Auckland Transport has agreed to extend bus-lanes around the Mt Roskill Village Centre, and Balmoral Village, and in the area Mt Roskill bound through to Valley Rd. These will operate only at peak times.

On-street parking, which was a critical issue for businesses and residents, will be retained, with the bus-lanes utilised for parking off-peak.

Cycleways will be included where room allows. The work will also see significant maintenance of the road surface.

Auckland Transport has begun working with landowners, businesses and the Albert-Eden Local Board on a scheme to reduce traffic congestion on Dominion Rd.

Dominion Rd is one of the busiest arterial routes in the country, carrying more than 25,000 vehicles every day.

Over the years a number of schemes have been proposed, including 24 hour bus-lanes running to and from the central city (known as a “rapid transit system”).

However, following a review by Auckland Transport and consideration of feedback from community consultation, those plans have been scaled back.

Dominion Rd: earlier debates about bus lanes

More details will follow as the project design is developed in consultation with business, other stakeholders and the Albert-Eden Local Board.

Auckland Councillor and Auckland Transport Board member Christine Fletcher says the principles agreed by Auckland Transport will ensure a system that works for residents, business and commuters alike.

She also says the lifting of designations along the route will give long awaited certainty to landowners. “This is a great example of working in partnership, listening to the community we serve and re-evaluating things accordingly,” she says.
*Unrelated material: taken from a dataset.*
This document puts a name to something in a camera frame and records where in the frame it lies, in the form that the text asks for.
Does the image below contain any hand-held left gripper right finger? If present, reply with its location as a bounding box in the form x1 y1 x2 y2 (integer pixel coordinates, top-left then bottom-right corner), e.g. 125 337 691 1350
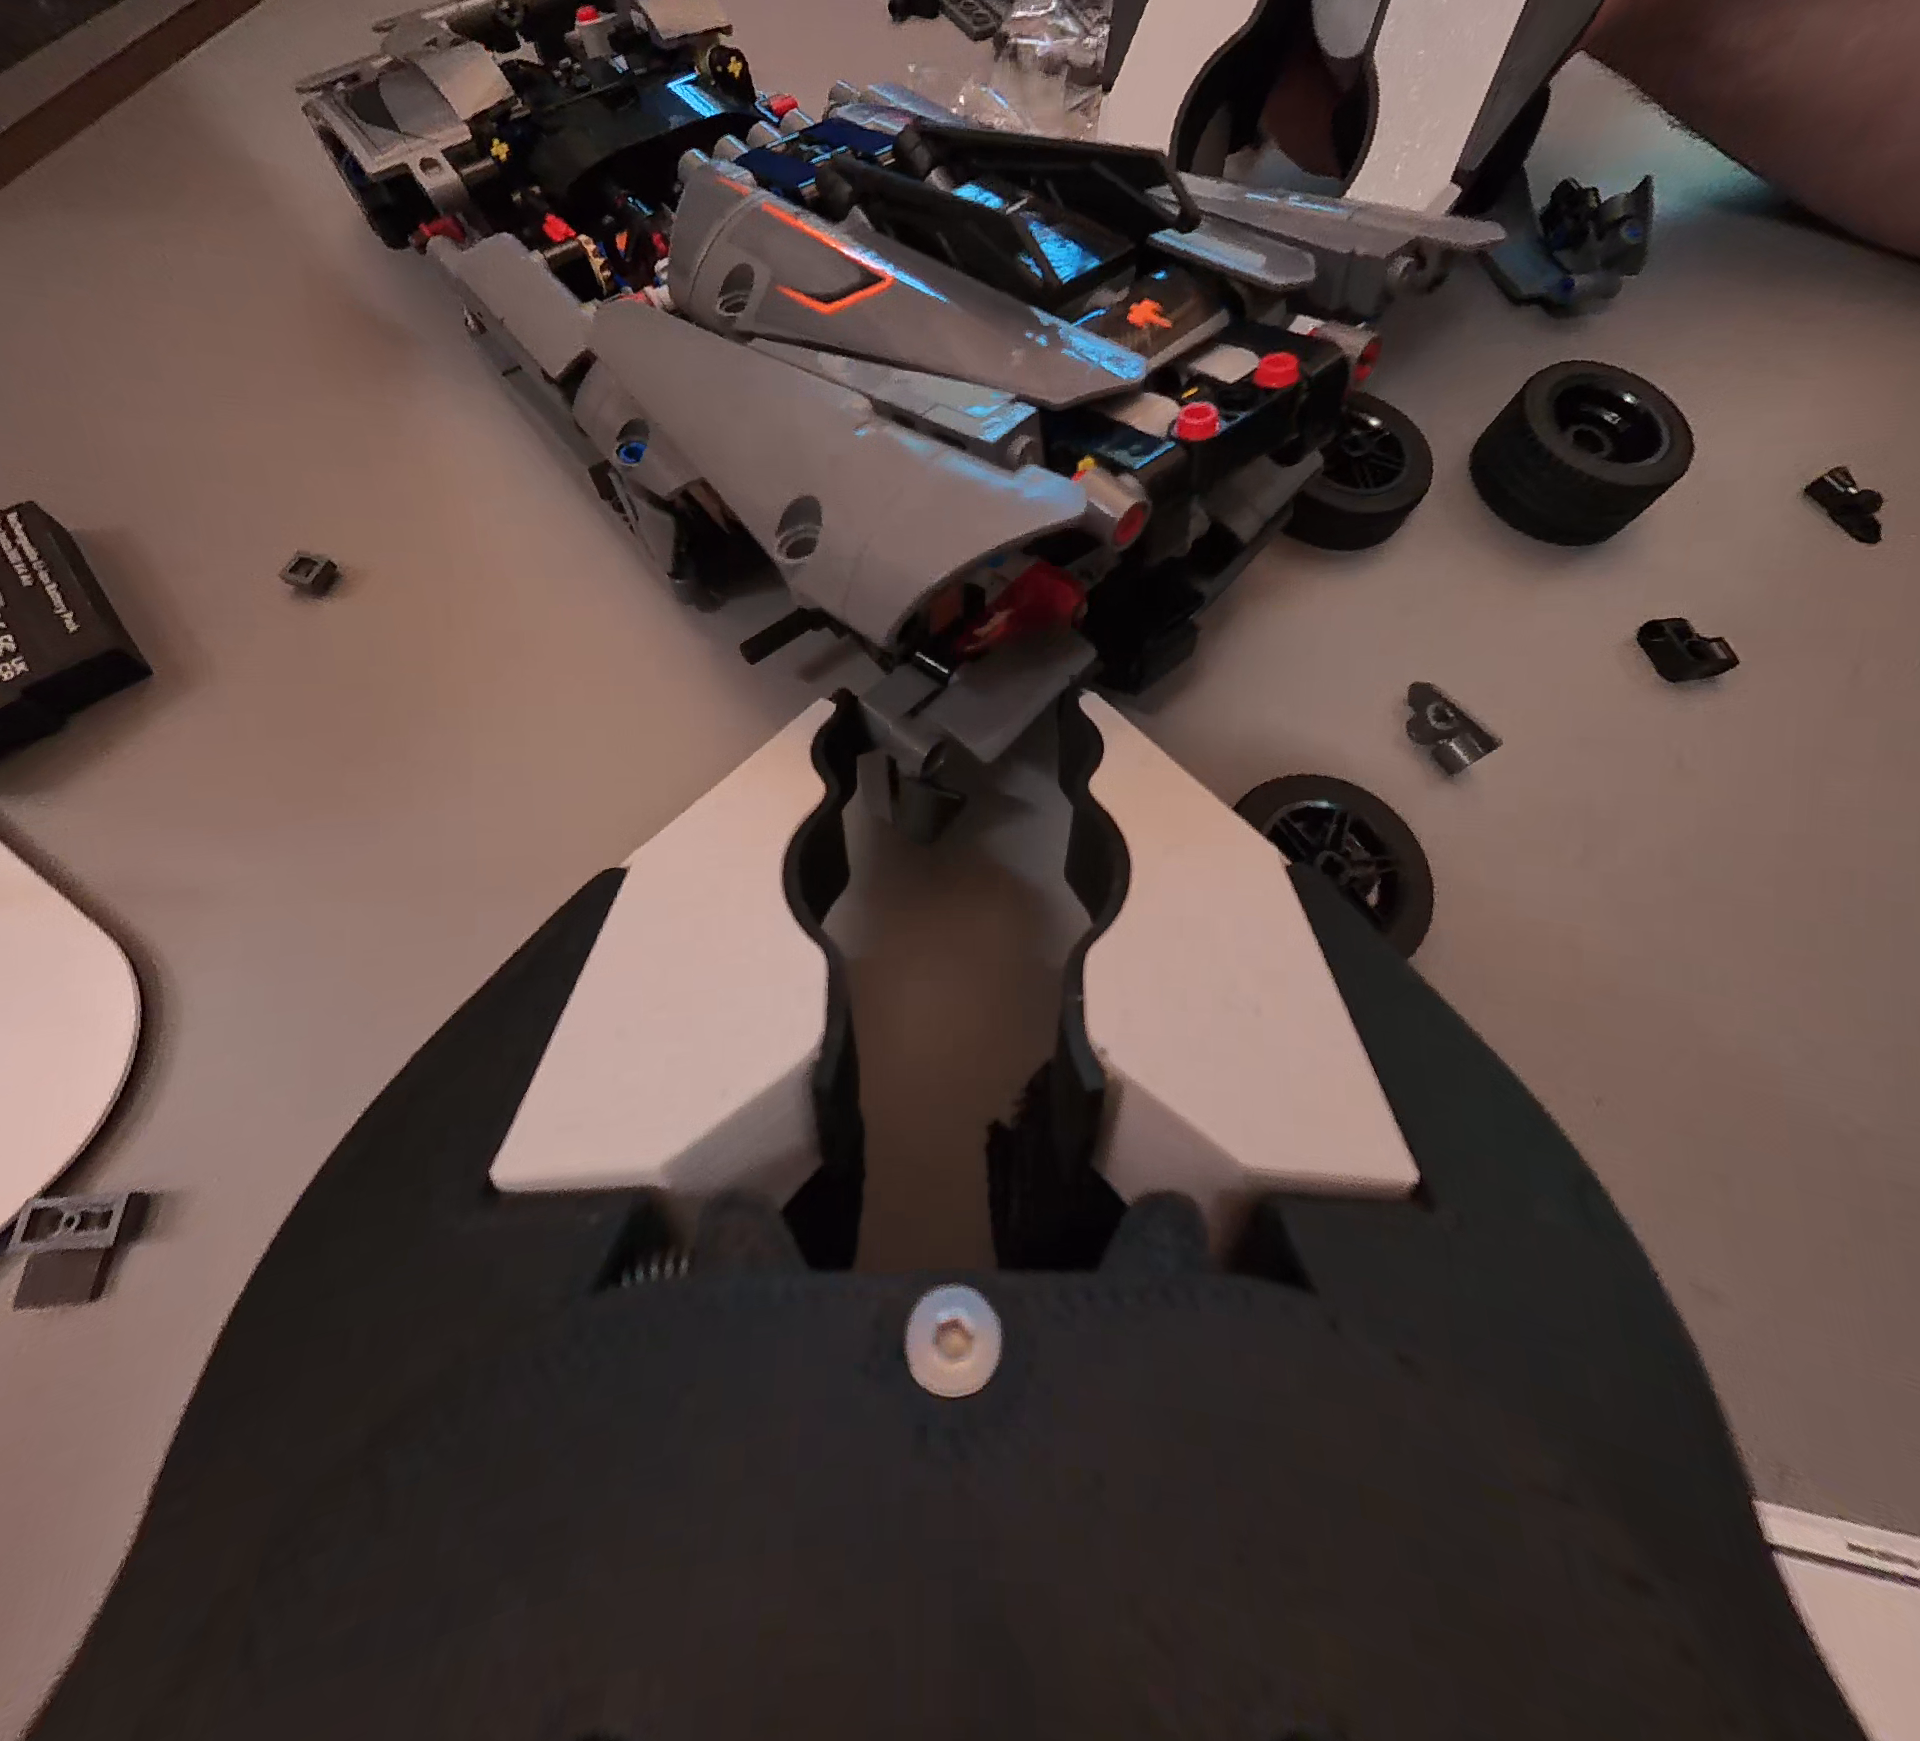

Mrs Fletcher is also deputy chair of the Auckland Council’s transport committee.

Buses battle Dominion Rd traffic

Albert-Eden Local Board member and the Board’s transport spokesperson, Tim Woolfield, is also delighted that progress is being made.

“It gives certainty to property owners over what will, and will not, happen for the first time in years,” he says. “I am pleased that a particular focus is on the retention of on-street parking.

The chair of the Albert-Eden Local Board, Peter Haynes, says the board looks forward to working with Auckland Transport on fine-tuning the proposals.

Dominion Rd’s traffic issues  have been kicked around for ages.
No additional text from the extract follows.